**Exercise directions:** An exact reproduction of the data below is expected, free of images.

─── Records for the exercise

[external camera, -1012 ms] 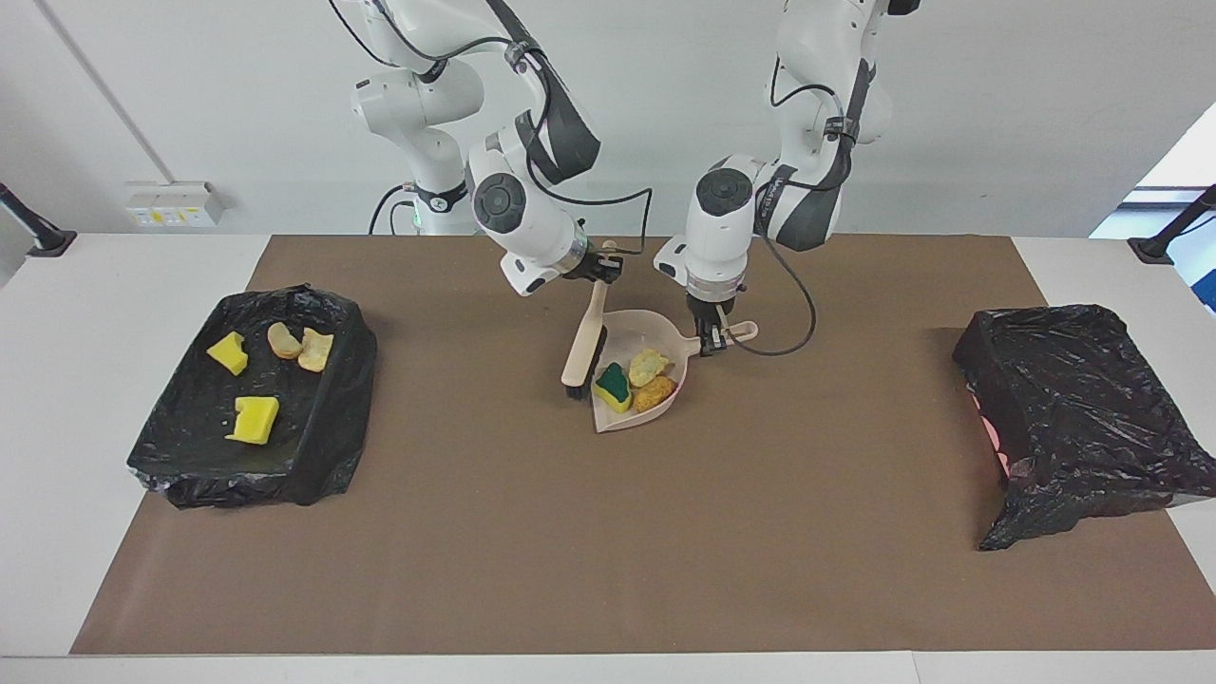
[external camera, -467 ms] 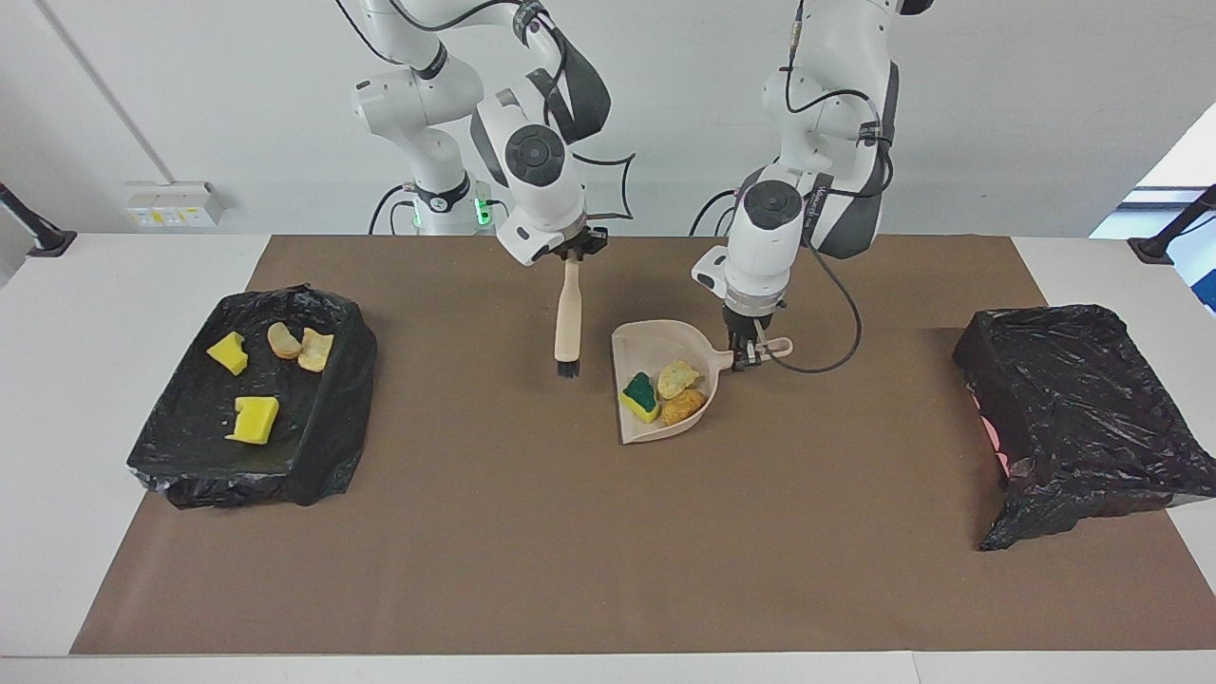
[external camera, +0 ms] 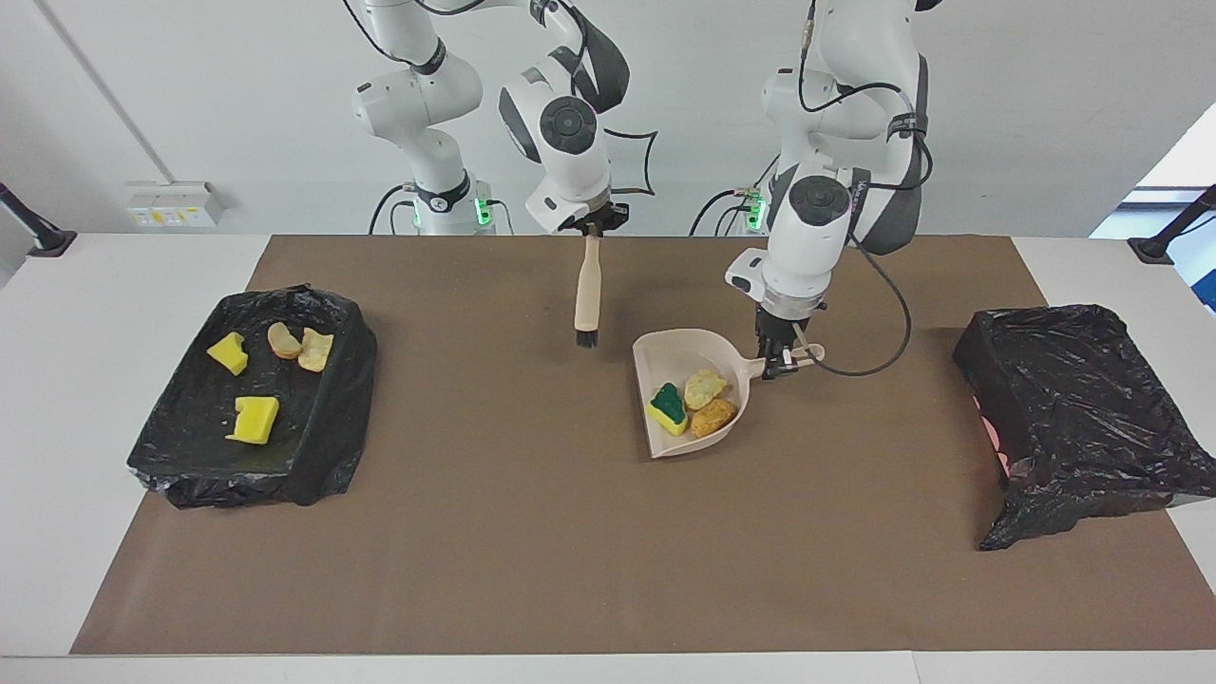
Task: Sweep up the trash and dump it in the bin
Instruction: 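Carry the dustpan to the black bag with the left gripper, then tip the dustpan over the black bag with the left gripper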
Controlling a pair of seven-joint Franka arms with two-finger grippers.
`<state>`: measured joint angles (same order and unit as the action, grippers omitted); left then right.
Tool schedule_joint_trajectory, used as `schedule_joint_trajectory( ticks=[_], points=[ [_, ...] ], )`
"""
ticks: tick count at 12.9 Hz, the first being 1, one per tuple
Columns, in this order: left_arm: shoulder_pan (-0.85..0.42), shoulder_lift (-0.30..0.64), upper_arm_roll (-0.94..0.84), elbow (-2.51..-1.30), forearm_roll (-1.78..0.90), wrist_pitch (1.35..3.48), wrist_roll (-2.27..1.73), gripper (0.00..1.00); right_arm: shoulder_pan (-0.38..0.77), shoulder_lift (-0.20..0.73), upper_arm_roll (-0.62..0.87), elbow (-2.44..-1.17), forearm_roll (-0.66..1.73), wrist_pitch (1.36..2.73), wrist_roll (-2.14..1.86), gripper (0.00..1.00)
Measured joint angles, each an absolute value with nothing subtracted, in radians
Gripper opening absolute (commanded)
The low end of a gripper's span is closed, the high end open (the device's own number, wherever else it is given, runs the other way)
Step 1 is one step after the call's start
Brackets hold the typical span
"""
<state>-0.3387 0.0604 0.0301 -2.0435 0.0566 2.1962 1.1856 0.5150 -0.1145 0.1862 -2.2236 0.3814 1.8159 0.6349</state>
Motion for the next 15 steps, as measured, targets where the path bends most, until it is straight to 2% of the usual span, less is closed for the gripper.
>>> schedule_joint_trajectory(
  ticks=[3,9,11,12,13,14,15],
  points=[
    [-0.248,0.021,0.034,-1.980,0.051,2.096,1.283,0.00,0.583,-0.105,0.187,-2.278,0.400,1.913,0.677,0.00],
    [-0.056,0.020,0.037,-1.802,0.004,1.907,1.377,0.00,0.650,-0.055,0.187,-2.344,0.401,1.999,0.705,0.00],
    [0.019,0.035,0.037,-1.756,-0.004,1.877,1.443,0.00,0.658,-0.054,0.187,-2.347,0.401,2.002,0.705,0.06],
    [0.056,0.048,0.037,-1.729,-0.005,1.864,1.477,0.00,0.659,-0.054,0.187,-2.348,0.400,2.003,0.705,0.19],
    [0.097,0.065,0.038,-1.700,-0.005,1.852,1.508,0.00,0.660,-0.054,0.187,-2.349,0.400,2.003,0.705,0.47],
    [0.137,0.080,0.039,-1.678,-0.005,1.846,1.537,0.00,0.660,-0.054,0.187,-2.349,0.400,2.003,0.705,0.86],
    [0.177,0.095,0.039,-1.659,-0.005,1.844,1.568,0.00,0.660,-0.054,0.186,-2.350,0.400,2.003,0.705,1.00]
  ],
)
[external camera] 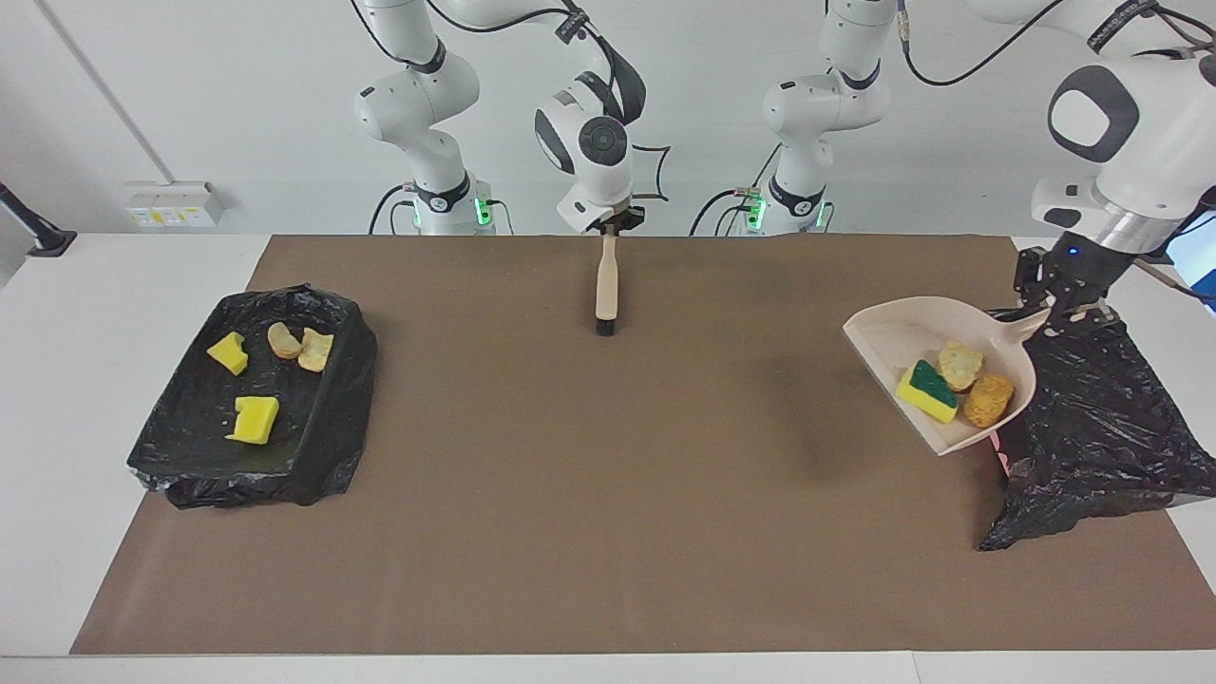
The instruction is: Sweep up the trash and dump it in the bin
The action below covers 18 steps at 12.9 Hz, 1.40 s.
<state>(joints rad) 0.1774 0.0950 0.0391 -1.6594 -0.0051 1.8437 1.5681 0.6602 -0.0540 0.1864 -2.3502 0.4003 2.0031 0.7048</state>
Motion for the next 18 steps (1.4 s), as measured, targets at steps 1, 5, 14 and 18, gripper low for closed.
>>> schedule_joint_trajectory(
  ticks=[1,5,14,18],
  points=[
    [0.213,0.109,0.040,-1.639,-0.005,1.841,1.595,0.00,0.660,-0.054,0.186,-2.351,0.399,2.004,0.705,1.00],
    [0.352,0.207,0.040,-1.506,0.044,1.822,1.755,0.00,0.643,-0.050,0.178,-2.326,0.343,2.031,0.705,1.00],
    [0.437,0.358,0.028,-1.378,0.471,1.920,1.851,0.00,0.279,-0.044,0.166,-2.102,0.076,2.034,0.598,1.00],
    [0.413,0.382,0.014,-1.383,0.612,1.936,1.851,0.00,0.195,-0.043,0.165,-2.024,0.049,2.019,0.580,1.00]
  ],
)
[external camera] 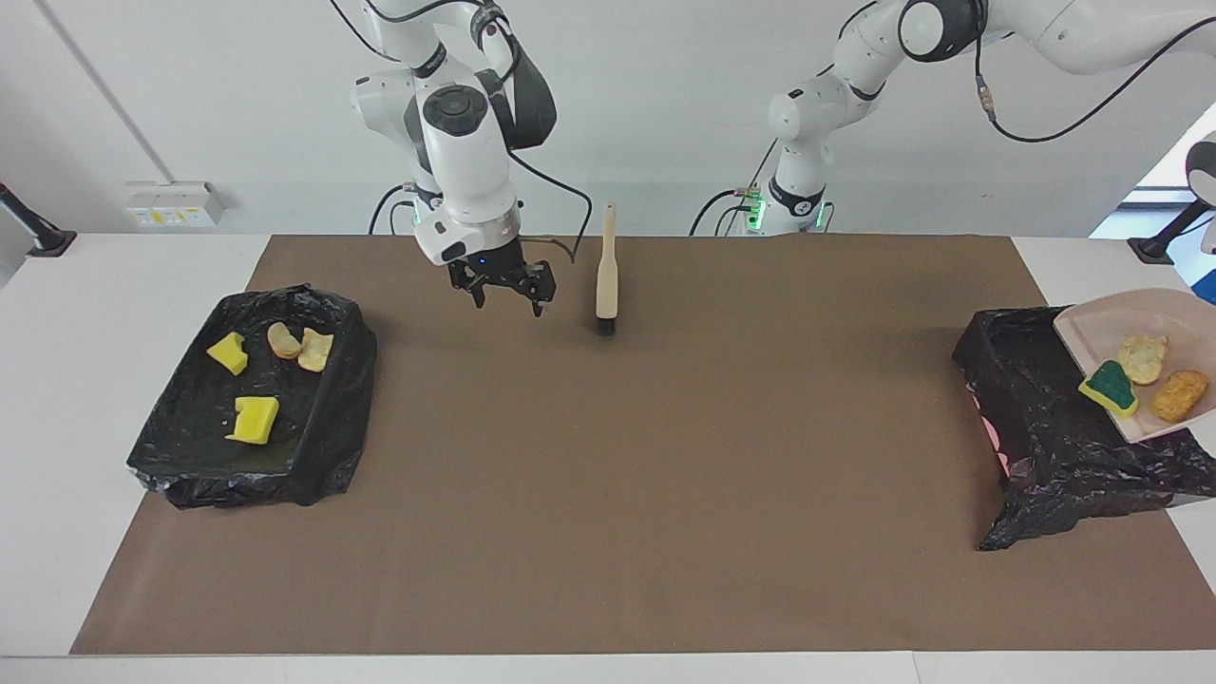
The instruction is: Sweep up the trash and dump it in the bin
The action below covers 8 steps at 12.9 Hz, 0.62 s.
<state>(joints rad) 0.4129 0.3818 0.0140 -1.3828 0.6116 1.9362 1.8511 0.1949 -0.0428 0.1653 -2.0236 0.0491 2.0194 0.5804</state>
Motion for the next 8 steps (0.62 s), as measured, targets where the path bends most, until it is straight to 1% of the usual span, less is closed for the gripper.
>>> schedule_joint_trajectory(
  ticks=[4,8],
  points=[
    [0.382,0.382,0.014,-1.382,0.715,1.936,1.850,0.00,0.172,-0.044,0.165,-1.912,0.046,1.926,0.580,1.00],
    [0.382,0.365,0.017,-1.377,0.784,1.936,1.850,0.00,0.082,-0.049,0.162,-1.777,0.038,1.797,0.487,1.00]
  ],
)
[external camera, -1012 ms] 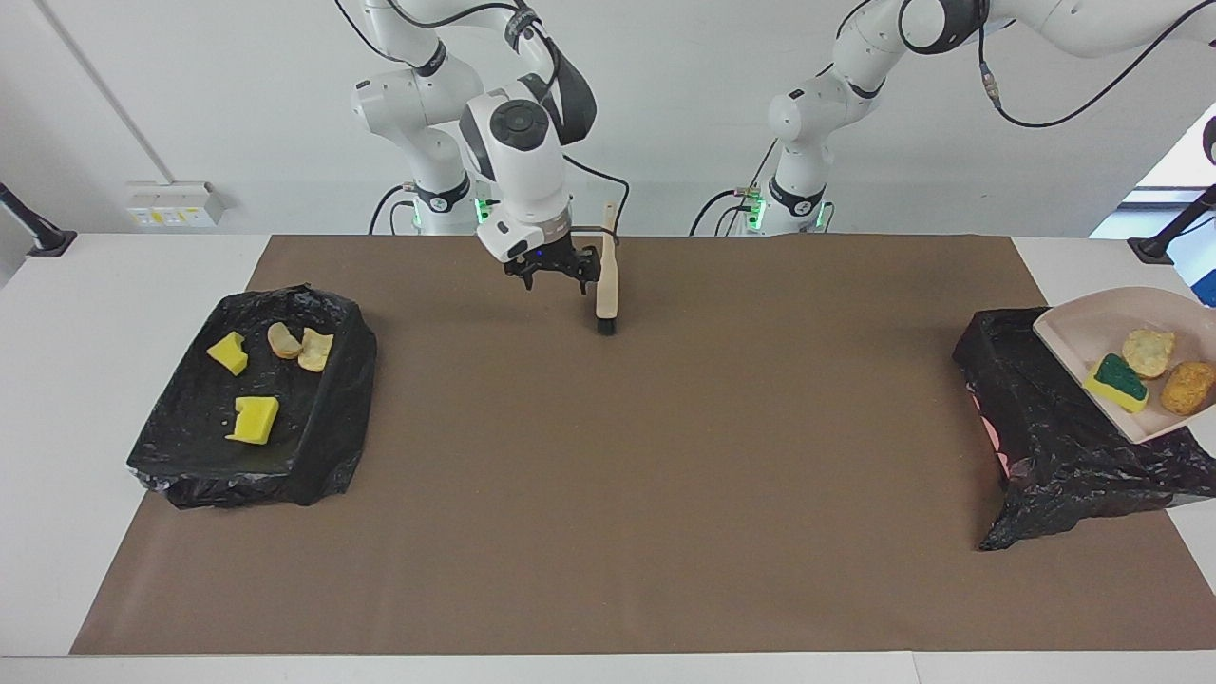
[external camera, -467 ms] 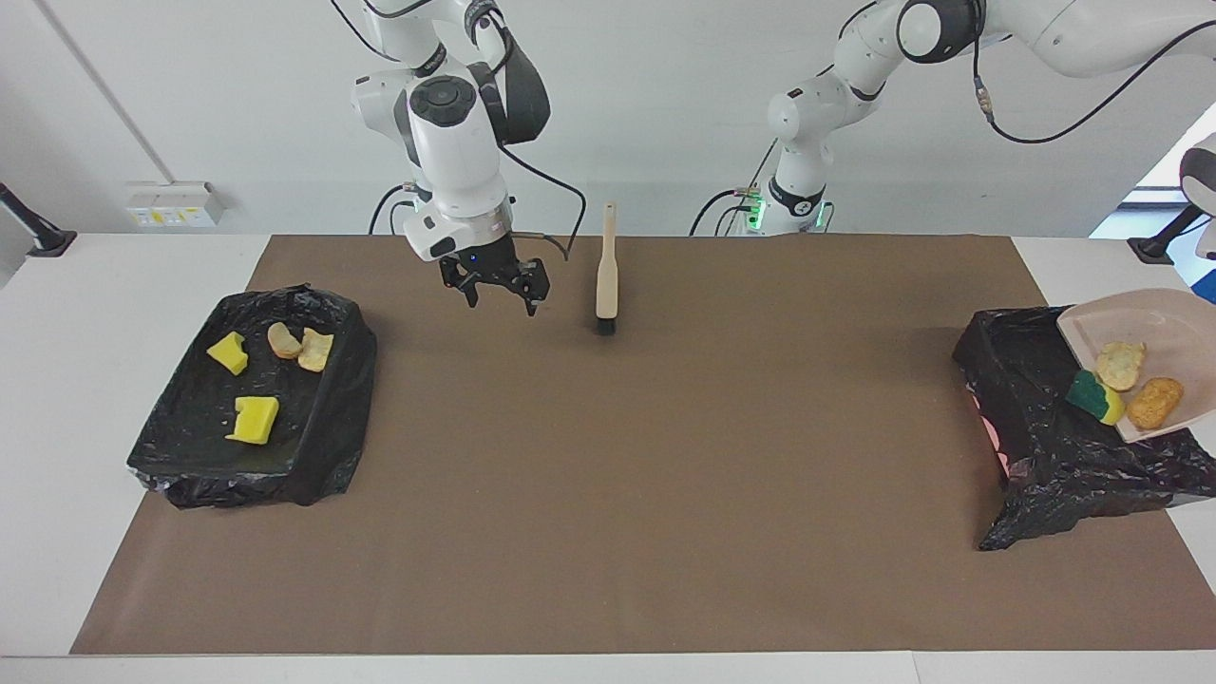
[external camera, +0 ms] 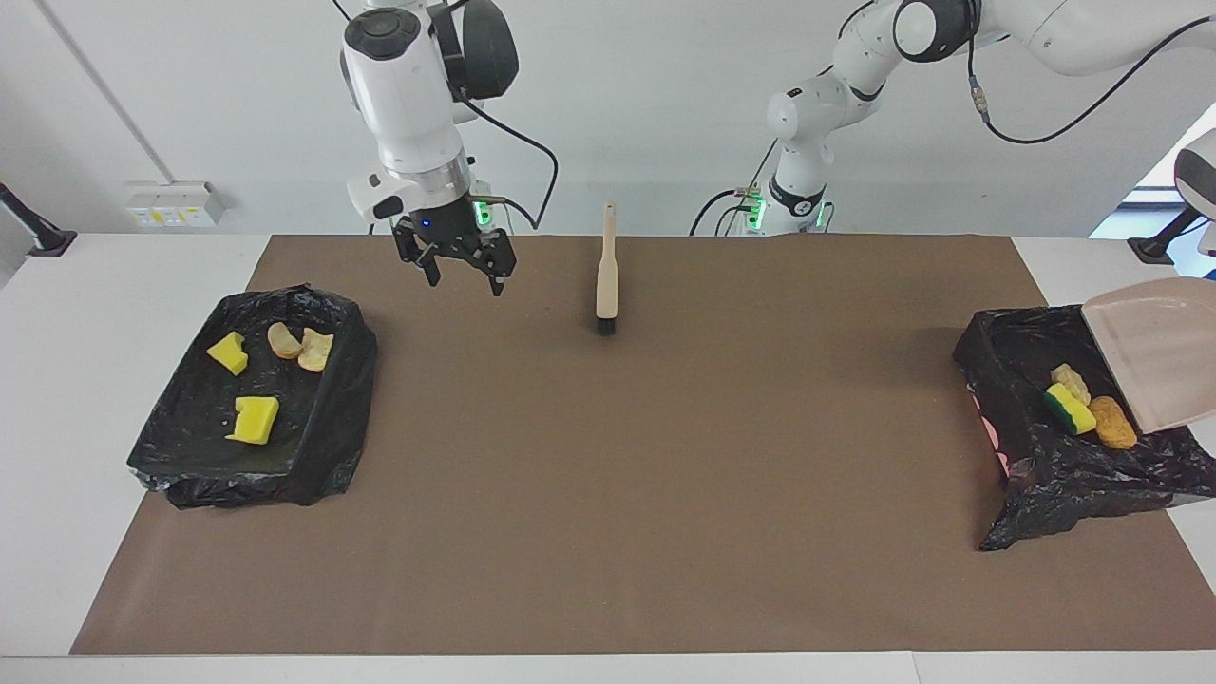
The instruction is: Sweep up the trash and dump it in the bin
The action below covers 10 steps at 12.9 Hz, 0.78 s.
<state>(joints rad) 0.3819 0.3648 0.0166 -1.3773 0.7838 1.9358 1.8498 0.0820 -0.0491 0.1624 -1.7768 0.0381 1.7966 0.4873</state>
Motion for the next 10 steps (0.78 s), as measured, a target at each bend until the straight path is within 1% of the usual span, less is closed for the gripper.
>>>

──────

**Reply to the task:**
[external camera, -1012 ms] 
[external camera, -467 ms] 
[external camera, +0 ms] 
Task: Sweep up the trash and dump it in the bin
Instruction: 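Carry the dustpan to the black bag with the left gripper, then tip the dustpan over the black bag with the left gripper
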Controlling a pair of seven-joint Franka arms with two-finger grippers.
`<state>`: measured joint angles (same order and unit as the action, grippers omitted); left then right.
Tool schedule_joint_trajectory, used as `schedule_joint_trajectory( ticks=[_], points=[ [_, ...] ], )`
"""
ticks: tick count at 12.9 Hz, the first being 1, one per tuple
Columns, in this order: left_arm: shoulder_pan (-0.85..0.42), shoulder_lift (-0.30..0.64), upper_arm_roll (-0.94..0.84), elbow (-2.51..-1.30), forearm_roll (-1.78..0.90), wrist_pitch (1.35..3.48), wrist_roll (-2.27..1.73), gripper (0.00..1.00); right_arm: shoulder_pan (-0.38..0.77), shoulder_lift (-0.20..0.73), upper_arm_roll (-0.62..0.87), elbow (-2.44..-1.17), forearm_roll (-0.66..1.73), wrist_pitch (1.36..2.73), wrist_roll (-2.14..1.86), gripper (0.00..1.00)
Measured joint angles, each an absolute value with nothing subtracted, in radians
Gripper opening absolute (commanded)
The low end of a gripper's span is closed, the high end open (the device's own number, wherever else it is given, runs the other way)
Step 1 is one step after the call's start
Brackets hold the typical span
"""
<state>-0.3387 0.0604 0.0301 -2.0435 0.0566 2.1962 1.1856 0.5150 -0.1145 0.1862 -2.2236 0.3814 1.8159 0.6349</state>
Motion for the next 15 steps, as measured, targets where the path bends most, until it is straight to 2% of the usual span, less is closed for the gripper.
>>> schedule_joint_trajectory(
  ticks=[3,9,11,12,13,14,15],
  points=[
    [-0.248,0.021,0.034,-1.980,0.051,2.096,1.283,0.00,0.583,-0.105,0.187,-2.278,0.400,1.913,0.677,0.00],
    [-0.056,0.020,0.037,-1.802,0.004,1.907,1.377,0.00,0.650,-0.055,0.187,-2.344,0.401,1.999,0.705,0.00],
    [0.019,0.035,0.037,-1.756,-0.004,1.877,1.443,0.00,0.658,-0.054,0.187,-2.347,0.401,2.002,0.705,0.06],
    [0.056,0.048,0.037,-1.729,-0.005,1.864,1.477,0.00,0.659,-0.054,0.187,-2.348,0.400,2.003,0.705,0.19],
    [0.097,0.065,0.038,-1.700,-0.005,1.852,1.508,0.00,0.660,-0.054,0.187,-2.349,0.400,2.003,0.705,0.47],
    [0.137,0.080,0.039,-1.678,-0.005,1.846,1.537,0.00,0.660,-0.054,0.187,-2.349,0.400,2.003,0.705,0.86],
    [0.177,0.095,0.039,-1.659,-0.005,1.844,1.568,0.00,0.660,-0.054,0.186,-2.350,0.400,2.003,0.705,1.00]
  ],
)
[external camera] 
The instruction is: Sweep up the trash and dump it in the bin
The action below covers 18 steps at 12.9 Hz, 1.40 s.
<state>(joints rad) 0.1774 0.0950 0.0391 -1.6594 -0.0051 1.8437 1.5681 0.6602 -0.0540 0.1864 -2.3502 0.4003 2.0031 0.7048</state>
Motion for the next 18 steps (1.4 s), as measured, targets at steps 1, 5, 14 and 18, gripper low for closed.
>>> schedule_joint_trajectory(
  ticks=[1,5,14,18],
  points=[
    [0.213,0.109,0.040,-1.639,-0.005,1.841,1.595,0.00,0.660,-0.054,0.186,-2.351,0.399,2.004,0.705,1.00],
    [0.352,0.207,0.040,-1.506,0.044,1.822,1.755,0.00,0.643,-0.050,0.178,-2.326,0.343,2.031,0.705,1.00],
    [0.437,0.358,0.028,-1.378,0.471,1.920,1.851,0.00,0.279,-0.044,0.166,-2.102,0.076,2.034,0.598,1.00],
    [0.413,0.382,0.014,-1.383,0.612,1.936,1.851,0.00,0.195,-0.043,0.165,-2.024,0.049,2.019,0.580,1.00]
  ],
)
[external camera] 
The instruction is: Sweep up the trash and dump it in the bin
The action below covers 8 steps at 12.9 Hz, 0.62 s.
<state>(joints rad) 0.4129 0.3818 0.0140 -1.3828 0.6116 1.9362 1.8511 0.1949 -0.0428 0.1653 -2.0236 0.0491 2.0194 0.5804</state>
Motion for the next 8 steps (0.62 s), as measured, targets where the path bends most, until it is straight to 1% of the usual span, less is closed for the gripper.
>>> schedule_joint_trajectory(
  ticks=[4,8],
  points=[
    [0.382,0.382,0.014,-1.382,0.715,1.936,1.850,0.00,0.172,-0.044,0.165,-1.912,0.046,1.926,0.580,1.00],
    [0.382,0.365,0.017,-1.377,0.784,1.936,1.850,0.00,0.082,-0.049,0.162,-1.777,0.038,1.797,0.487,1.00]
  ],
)
[external camera, -1012 ms] 
[external camera, -467 ms] 
[external camera, +0 ms] 
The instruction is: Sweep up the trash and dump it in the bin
The action below covers 10 steps at 12.9 Hz, 0.78 s.
<state>(joints rad) 0.3819 0.3648 0.0166 -1.3773 0.7838 1.9358 1.8498 0.0820 -0.0491 0.1624 -1.7768 0.0381 1.7966 0.4873</state>
Motion for the next 10 steps (0.78 s), as measured, a target at each bend until the straight path is within 1% of the usual span, less is closed for the gripper.
>>>

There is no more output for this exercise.